Provided material =
* * * * *
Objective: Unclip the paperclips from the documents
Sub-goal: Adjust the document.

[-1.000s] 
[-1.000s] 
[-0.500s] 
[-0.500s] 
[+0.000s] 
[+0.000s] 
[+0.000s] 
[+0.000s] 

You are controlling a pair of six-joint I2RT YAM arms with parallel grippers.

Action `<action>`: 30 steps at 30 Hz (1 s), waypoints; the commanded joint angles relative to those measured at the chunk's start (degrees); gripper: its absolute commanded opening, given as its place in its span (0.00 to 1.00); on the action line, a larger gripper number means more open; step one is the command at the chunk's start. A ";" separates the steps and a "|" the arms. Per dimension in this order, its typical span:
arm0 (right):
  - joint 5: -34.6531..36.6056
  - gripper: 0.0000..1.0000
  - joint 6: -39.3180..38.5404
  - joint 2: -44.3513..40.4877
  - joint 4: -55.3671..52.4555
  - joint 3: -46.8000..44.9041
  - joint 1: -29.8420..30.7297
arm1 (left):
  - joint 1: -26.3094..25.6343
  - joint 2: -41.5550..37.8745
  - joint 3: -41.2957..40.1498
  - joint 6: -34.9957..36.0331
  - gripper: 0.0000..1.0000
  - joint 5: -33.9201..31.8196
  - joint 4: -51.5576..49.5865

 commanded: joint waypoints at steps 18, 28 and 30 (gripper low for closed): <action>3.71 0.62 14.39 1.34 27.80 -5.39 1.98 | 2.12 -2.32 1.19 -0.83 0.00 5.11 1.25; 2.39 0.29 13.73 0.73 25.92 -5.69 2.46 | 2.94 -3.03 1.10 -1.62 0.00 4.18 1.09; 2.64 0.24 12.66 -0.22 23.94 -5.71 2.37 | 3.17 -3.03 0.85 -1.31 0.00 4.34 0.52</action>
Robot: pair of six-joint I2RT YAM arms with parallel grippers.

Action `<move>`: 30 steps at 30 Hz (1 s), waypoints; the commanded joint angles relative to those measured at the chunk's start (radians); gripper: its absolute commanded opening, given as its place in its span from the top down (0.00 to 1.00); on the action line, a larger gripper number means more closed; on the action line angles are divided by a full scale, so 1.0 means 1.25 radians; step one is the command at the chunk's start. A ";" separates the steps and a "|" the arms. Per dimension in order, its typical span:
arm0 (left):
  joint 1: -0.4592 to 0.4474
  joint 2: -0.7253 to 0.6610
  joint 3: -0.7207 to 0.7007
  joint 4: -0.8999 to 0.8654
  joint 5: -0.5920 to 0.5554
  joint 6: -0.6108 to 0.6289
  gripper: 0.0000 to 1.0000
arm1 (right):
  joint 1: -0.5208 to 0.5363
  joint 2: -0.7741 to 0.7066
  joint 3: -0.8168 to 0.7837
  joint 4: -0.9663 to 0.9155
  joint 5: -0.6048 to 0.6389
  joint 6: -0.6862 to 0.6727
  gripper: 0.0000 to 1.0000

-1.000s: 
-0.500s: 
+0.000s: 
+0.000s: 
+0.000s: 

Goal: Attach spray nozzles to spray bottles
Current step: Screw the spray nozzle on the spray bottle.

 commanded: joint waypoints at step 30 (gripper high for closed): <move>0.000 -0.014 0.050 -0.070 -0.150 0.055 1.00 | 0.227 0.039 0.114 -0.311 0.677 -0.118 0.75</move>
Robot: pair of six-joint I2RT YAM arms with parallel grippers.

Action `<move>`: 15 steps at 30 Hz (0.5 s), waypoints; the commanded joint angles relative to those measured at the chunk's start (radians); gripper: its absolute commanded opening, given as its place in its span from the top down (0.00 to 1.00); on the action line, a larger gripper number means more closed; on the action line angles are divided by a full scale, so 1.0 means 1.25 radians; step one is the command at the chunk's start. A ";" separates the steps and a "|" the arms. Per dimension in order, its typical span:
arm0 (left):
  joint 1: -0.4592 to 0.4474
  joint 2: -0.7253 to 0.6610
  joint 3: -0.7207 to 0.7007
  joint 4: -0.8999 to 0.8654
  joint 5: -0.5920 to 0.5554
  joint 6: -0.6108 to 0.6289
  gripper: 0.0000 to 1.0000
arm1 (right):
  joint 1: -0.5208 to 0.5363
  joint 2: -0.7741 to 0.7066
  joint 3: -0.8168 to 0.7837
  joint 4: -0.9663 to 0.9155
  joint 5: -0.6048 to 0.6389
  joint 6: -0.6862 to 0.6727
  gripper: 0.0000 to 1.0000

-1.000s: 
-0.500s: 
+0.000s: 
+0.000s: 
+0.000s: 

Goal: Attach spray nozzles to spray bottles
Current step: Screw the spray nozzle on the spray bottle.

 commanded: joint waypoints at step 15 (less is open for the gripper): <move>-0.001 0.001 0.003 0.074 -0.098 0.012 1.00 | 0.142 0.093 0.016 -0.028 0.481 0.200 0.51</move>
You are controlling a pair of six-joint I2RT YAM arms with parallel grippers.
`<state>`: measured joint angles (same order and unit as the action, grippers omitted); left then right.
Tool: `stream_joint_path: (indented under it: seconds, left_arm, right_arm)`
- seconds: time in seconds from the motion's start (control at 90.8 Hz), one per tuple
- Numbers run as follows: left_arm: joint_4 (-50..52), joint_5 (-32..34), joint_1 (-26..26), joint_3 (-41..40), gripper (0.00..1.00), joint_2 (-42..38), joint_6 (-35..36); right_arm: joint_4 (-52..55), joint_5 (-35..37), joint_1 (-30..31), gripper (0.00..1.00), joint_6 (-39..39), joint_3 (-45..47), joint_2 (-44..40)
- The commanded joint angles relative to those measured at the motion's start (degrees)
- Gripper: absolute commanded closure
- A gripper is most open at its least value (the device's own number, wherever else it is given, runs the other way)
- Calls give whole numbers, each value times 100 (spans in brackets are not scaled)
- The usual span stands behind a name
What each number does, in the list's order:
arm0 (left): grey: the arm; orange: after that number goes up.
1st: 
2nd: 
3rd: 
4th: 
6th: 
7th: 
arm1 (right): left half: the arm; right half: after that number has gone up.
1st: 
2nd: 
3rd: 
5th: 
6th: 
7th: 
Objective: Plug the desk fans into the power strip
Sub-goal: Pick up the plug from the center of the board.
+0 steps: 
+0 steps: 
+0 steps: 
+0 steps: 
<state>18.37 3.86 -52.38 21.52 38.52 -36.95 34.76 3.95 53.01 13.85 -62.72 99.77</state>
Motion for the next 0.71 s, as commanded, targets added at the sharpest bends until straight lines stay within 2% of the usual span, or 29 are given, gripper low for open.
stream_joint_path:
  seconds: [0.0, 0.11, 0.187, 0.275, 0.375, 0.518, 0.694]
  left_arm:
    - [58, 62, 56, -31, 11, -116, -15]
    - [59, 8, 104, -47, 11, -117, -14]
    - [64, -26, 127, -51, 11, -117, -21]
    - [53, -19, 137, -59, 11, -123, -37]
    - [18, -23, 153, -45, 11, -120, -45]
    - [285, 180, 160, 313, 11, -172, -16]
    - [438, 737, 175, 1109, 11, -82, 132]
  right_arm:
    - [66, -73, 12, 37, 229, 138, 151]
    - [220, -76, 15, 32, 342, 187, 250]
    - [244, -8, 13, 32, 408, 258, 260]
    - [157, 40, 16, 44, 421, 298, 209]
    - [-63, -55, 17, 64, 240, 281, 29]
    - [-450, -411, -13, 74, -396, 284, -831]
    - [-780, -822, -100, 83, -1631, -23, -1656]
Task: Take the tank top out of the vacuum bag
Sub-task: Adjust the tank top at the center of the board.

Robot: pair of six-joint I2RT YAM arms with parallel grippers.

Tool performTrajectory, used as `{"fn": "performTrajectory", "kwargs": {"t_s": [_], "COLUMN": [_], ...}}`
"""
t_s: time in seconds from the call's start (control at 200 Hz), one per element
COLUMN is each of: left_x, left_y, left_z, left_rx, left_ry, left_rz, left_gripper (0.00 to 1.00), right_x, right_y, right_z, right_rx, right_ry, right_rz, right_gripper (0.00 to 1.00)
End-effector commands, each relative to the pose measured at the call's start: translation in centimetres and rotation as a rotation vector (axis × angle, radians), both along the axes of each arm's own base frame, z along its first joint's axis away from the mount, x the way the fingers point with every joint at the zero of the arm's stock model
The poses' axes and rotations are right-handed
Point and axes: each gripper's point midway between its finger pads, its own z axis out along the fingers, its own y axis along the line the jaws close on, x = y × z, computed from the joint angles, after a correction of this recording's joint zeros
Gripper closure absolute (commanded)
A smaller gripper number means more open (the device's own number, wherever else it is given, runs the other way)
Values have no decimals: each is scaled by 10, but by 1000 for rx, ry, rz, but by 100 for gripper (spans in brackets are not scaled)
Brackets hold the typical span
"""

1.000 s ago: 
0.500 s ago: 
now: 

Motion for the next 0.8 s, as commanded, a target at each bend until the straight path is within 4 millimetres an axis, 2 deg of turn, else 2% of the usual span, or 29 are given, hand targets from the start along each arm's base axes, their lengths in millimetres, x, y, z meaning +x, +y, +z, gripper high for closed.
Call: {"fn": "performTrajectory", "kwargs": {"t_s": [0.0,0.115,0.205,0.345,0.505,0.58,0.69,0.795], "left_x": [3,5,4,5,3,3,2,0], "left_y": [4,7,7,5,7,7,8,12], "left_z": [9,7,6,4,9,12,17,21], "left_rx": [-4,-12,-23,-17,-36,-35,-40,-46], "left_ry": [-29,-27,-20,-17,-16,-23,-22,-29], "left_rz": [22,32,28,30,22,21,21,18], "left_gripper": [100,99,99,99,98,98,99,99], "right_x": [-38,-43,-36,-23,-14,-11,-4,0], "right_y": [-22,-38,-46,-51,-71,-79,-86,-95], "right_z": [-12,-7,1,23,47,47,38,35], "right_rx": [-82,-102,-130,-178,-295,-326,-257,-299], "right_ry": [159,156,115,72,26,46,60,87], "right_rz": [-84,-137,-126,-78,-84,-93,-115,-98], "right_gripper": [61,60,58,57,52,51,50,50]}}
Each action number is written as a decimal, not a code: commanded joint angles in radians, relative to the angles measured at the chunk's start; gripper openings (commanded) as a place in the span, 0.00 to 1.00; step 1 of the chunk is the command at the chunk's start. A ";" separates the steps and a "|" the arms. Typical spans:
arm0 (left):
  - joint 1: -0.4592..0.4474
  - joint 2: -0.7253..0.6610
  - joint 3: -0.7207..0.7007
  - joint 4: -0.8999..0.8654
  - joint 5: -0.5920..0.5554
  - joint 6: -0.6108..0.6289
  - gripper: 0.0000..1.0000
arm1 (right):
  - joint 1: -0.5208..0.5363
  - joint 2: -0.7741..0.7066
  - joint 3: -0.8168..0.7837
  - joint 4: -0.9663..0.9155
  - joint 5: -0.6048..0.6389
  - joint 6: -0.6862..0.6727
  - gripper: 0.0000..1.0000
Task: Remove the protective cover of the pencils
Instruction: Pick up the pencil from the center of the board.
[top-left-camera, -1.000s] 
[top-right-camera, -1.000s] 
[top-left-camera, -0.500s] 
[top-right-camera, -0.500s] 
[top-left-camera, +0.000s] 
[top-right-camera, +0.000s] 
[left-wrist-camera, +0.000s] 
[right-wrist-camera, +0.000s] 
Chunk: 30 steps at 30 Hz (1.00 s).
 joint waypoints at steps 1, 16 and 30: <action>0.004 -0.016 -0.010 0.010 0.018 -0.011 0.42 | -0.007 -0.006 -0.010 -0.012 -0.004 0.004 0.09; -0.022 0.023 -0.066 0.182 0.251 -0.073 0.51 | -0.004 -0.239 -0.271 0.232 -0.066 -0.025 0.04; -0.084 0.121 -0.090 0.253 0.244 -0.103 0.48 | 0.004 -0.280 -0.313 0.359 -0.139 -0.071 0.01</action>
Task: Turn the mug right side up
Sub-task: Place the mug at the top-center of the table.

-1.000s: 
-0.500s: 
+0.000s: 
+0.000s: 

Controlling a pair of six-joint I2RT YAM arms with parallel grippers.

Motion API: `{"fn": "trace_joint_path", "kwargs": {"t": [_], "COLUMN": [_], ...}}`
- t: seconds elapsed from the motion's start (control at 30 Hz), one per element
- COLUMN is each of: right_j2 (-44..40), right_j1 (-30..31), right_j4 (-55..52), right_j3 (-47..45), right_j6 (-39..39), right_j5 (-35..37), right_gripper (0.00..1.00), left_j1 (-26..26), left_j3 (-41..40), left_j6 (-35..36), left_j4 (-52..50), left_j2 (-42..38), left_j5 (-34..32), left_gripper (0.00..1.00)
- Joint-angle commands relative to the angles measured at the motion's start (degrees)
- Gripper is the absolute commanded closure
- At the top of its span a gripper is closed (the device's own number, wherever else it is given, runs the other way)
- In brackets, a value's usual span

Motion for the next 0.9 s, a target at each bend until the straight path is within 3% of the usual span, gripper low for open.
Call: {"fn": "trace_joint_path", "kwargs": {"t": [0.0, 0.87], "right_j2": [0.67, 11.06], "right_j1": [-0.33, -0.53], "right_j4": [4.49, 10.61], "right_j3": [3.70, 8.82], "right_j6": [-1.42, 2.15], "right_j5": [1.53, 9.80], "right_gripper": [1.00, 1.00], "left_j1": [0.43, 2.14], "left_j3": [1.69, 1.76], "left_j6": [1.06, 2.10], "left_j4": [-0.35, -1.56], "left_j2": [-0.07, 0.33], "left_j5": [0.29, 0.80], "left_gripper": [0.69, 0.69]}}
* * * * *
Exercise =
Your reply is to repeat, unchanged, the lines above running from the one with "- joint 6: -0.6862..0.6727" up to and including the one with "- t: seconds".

Reply =
  - joint 6: -0.6862..0.6727
  - gripper: 0.0000..1.0000
Task: Remove the protective cover of the pencils
Instruction: Pick up the pencil from the center of the board.
[top-left-camera, -1.000s] 
[top-right-camera, -1.000s] 
[top-left-camera, -0.500s] 
[top-right-camera, -0.500s] 
[top-left-camera, +0.000s] 
[top-right-camera, +0.000s] 
[left-wrist-camera, +0.000s] 
[right-wrist-camera, +0.000s] 
Chunk: 30 steps at 30 Hz (1.00 s).
 joint waypoints at steps 1, 16 and 30: <action>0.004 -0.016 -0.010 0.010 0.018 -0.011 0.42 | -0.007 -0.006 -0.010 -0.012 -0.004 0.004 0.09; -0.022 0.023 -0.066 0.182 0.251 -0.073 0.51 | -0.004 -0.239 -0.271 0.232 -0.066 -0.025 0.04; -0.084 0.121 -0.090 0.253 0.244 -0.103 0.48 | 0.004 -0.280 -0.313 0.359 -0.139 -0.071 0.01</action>
Task: Turn the mug right side up
Sub-task: Place the mug at the top-center of the table.

-1.000s: 
-0.500s: 
+0.000s: 
+0.000s: 

Controlling a pair of six-joint I2RT YAM arms with parallel grippers.

Motion API: `{"fn": "trace_joint_path", "kwargs": {"t": [_], "COLUMN": [_], ...}}`
- t: seconds elapsed from the motion's start (control at 30 Hz), one per element

The response is now done.